### WORK ORDER:
Repeat all the lines below exactly, but omit the pictures.

--- SUPPLIED DATA Enclosed Below ---

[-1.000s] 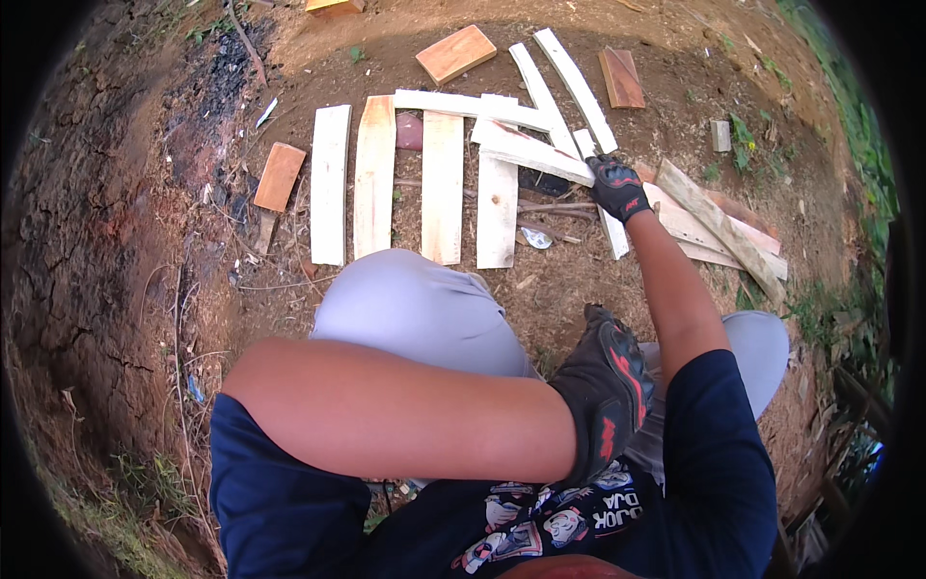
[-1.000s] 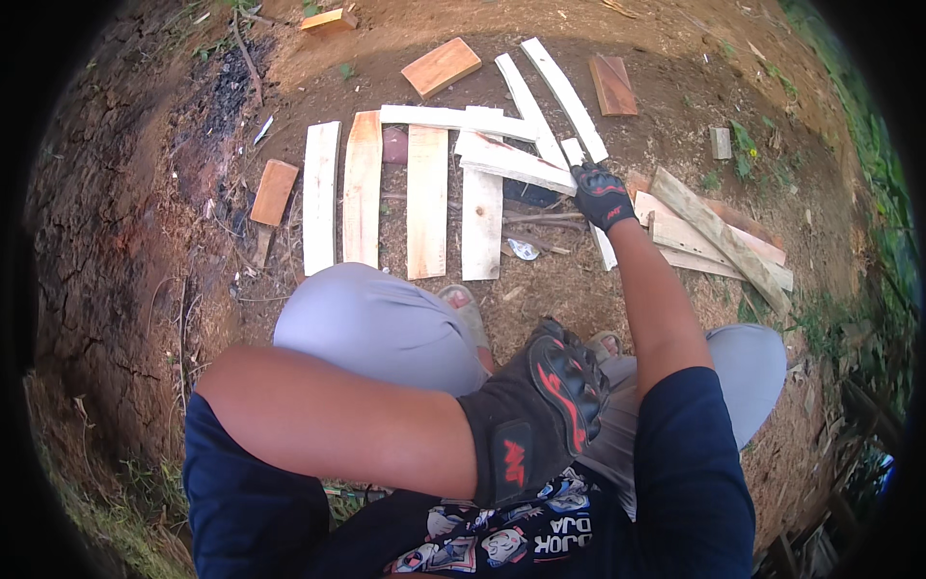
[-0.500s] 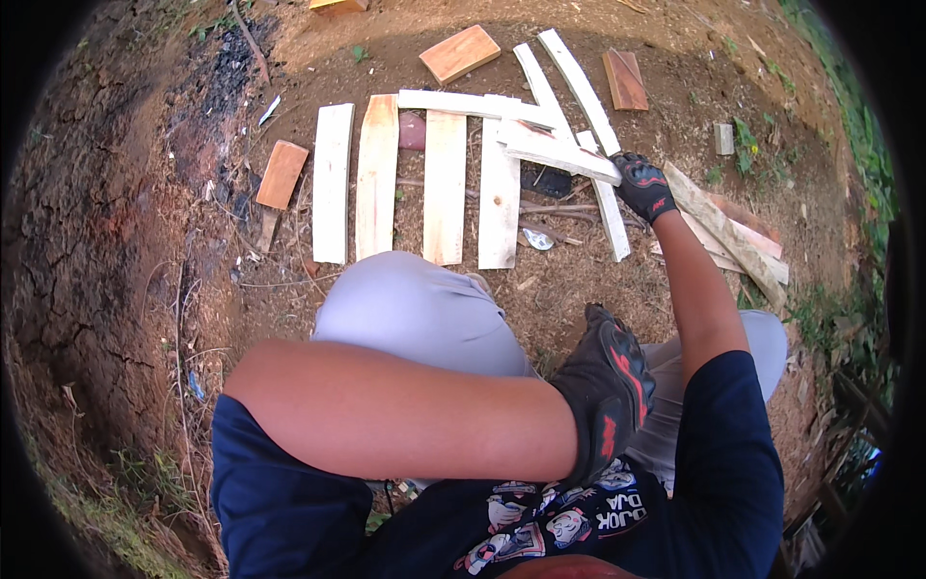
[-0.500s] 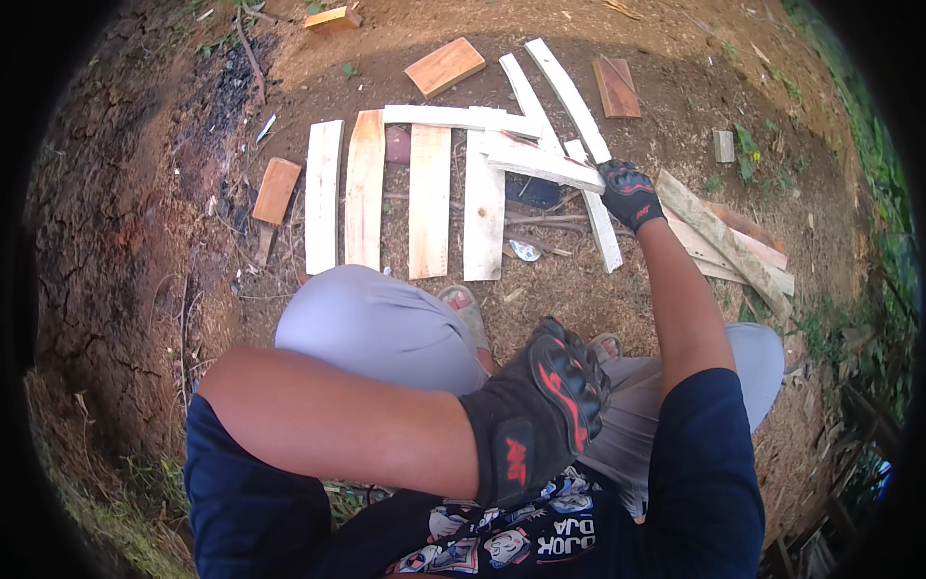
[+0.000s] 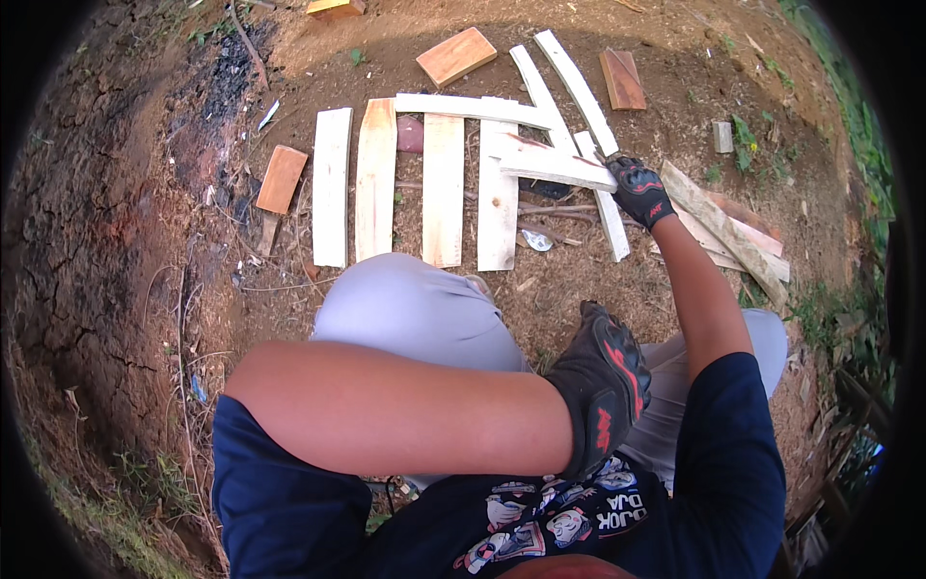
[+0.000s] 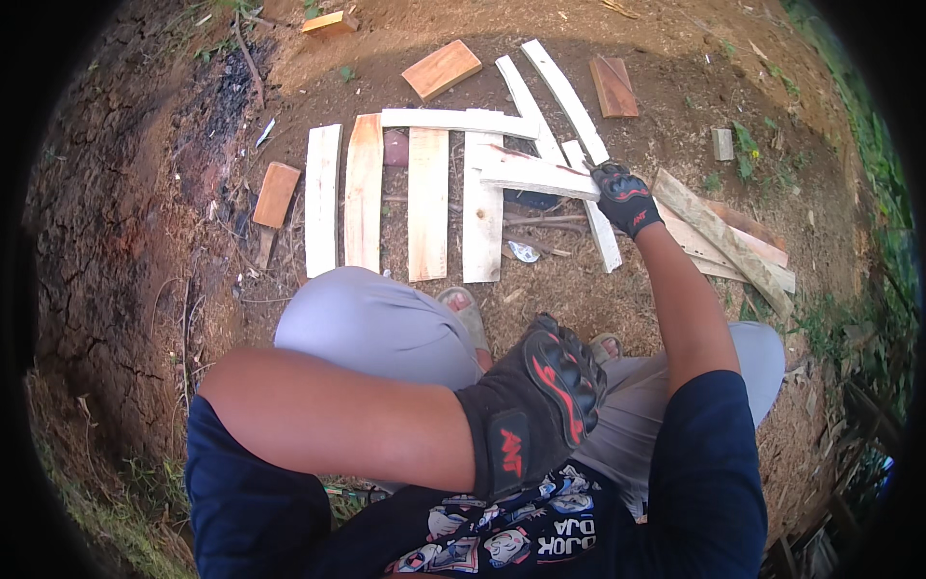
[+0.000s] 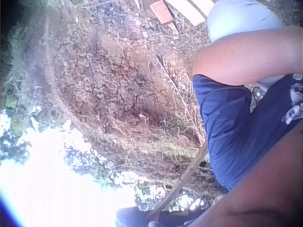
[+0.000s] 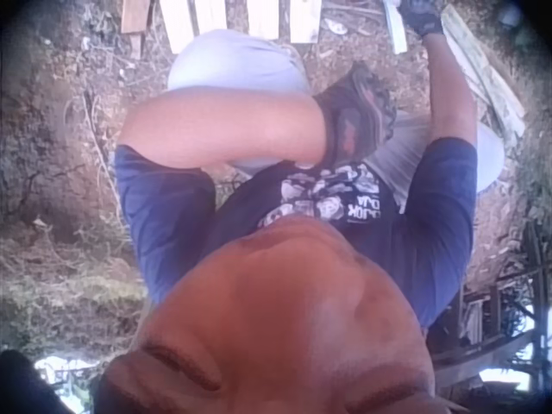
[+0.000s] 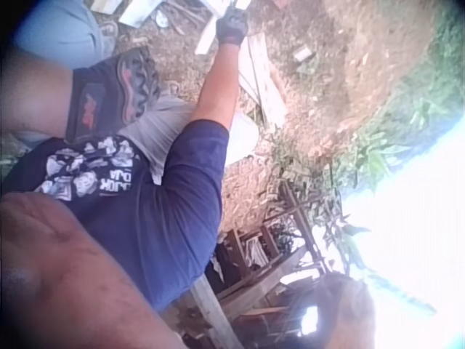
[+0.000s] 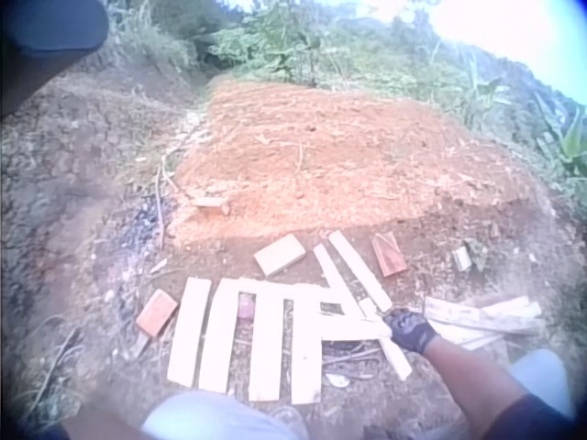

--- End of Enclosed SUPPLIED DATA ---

### WRITTEN SOLUTION:
[-1.000s] 
[-1.000s] 
[-0.500s] 
[-0.500s] 
[+0.000s] 
[+0.000s] 
[+0.000s] 
[+0.000s] 
[+0.000s] 
[+0.000s] 

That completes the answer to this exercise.